YOUR TASK
Repeat the full listing that follows, word for word.
((
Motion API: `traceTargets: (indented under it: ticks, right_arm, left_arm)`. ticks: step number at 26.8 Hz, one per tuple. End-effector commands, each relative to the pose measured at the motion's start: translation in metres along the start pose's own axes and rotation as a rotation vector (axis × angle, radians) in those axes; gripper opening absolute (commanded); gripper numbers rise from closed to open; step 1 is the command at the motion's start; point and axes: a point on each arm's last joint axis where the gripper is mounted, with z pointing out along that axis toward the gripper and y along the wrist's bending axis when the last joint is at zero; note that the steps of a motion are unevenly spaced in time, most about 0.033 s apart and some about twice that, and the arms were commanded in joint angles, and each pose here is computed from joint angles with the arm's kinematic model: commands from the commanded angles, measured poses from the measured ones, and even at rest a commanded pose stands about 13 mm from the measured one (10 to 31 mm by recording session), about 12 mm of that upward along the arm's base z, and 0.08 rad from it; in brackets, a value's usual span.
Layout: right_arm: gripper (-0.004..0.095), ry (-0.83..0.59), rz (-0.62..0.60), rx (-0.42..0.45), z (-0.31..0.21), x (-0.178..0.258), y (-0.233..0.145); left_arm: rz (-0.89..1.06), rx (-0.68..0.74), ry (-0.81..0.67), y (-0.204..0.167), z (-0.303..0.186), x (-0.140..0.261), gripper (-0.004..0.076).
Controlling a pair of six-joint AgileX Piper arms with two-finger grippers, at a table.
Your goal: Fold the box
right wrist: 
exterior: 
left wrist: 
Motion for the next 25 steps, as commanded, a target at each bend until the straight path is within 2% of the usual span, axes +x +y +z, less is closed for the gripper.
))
WRITTEN SOLUTION
Motion API: `traceTargets: (indented under it: ticks, right_arm, left_arm)`. ticks: step number at 26.8 Hz, one per tuple. End-effector commands, each relative to the pose measured at the motion's start: translation in metres along the start pose's own axes and rotation as a rotation vector (axis × angle, radians) in those axes; gripper opening absolute (commanded); gripper numbers rise from closed to open; step 1 is the command at the motion's start; point and axes: a point on each arm's last joint axis where the gripper is mounted, with z pointing out along that axis toward the gripper and y along the wrist's bending axis when the last joint is at zero; note that the steps of a motion are unevenly spaced in time, most about 0.033 s apart and some about twice that, and the arms were commanded in joint angles, and each pose here is computed from joint angles with the arm's kinematic model: commands from the commanded angles, measured poses from the measured ones, and even at rest a commanded pose stands about 13 mm from the measured one (10 to 31 mm by recording session), about 12 mm of that upward along the arm's base z, and 0.08 rad from it; in brackets, a value's usual span.
Layout: right_arm: gripper (-0.004..0.095), ry (-0.83..0.59), rz (-0.62..0.60), rx (-0.42..0.45), z (-0.31..0.21), x (-0.178..0.258), y (-0.233..0.145); left_arm: rz (-0.89..1.06), rx (-0.68..0.74), ry (-0.81..0.67), y (-0.204..0.167), z (-0.303..0.186), x (-0.140..0.261), gripper (-0.004..0.076).
Controlling a pair of six-joint AgileX Piper arms with two-finger grippers, at a table.
Your goal: Fold the box
right wrist: 
exterior: 
left wrist: 
Motion for the next 25 steps, as commanded, a target at each bend until the straight path is within 2% of the usual span, axes +x +y +z, less is closed for the gripper.

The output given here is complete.